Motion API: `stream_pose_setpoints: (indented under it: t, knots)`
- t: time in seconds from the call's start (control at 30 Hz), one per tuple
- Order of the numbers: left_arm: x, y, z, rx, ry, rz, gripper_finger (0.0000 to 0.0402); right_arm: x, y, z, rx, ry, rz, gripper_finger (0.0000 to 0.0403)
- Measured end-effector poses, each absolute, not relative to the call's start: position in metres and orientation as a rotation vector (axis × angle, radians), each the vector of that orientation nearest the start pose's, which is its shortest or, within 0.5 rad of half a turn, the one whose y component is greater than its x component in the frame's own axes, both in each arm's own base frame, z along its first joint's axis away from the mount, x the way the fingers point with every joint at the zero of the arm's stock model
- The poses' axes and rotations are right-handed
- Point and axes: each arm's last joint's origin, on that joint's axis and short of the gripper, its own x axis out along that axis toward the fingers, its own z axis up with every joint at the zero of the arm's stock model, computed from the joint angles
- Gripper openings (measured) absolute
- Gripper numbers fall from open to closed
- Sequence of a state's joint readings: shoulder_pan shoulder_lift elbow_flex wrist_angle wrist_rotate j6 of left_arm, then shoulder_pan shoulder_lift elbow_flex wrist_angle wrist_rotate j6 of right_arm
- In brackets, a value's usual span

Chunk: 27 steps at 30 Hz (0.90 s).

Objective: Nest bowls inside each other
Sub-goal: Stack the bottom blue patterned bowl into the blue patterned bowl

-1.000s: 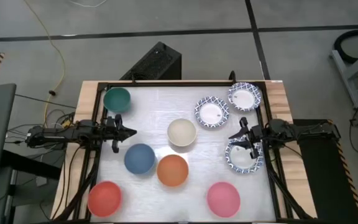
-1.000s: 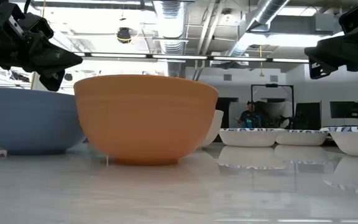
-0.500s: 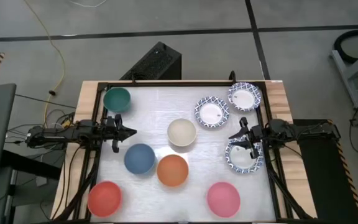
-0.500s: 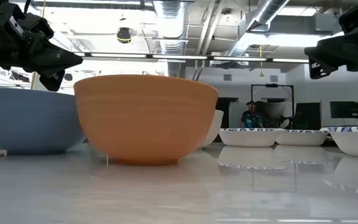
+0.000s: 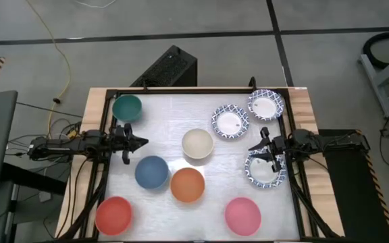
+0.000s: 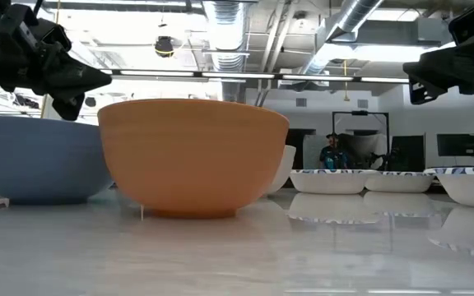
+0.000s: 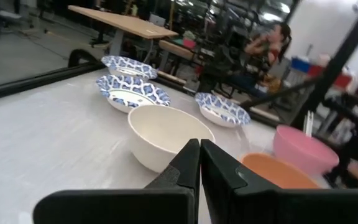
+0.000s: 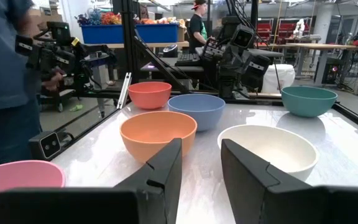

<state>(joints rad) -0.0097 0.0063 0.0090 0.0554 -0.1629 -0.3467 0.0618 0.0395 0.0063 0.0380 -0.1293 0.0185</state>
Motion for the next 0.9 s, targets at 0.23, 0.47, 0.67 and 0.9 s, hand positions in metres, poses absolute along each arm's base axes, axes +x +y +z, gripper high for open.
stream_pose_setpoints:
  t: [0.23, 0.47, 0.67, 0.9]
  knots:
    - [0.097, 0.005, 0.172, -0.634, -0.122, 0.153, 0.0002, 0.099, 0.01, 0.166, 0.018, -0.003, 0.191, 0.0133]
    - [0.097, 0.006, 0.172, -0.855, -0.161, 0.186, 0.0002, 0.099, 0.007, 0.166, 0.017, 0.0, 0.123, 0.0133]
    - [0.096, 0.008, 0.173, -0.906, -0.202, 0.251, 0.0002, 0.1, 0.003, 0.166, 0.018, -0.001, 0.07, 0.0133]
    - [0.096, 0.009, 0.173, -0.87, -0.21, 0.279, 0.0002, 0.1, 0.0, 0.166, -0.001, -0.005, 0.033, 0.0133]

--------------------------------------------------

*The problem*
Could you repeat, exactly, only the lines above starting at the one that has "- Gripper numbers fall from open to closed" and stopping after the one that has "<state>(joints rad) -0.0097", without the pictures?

*Answer to the exercise*
- Gripper numbers fall from open to closed
- Sequence of a state's joint readings: shoulder_pan shoulder_lift elbow_flex wrist_angle wrist_rotate j6 of left_arm, then shoulder_pan shoulder_lift elbow_flex wrist_angle wrist_rotate j6 of right_arm
- In brackets, a value's usual span

Chunk: 27 steps at 30 Hz (0.90 s).

Objective: Nest bowls inside each other
Sub-goal: Stack the bottom blue patterned bowl into the blue patterned bowl

-1.000s: 
-1.000s: 
-0.500s: 
-0.500s: 
+0.000s: 
+0.000s: 
+0.000s: 
+0.000s: 

<state>(joints rad) -0.0097 0.0063 0.0090 0.0554 -0.1629 -0.3467 0.0618 0.0395 0.0063 0.0380 -0.1293 0.0185</state>

This exercise is now finished, and nothing remains to add.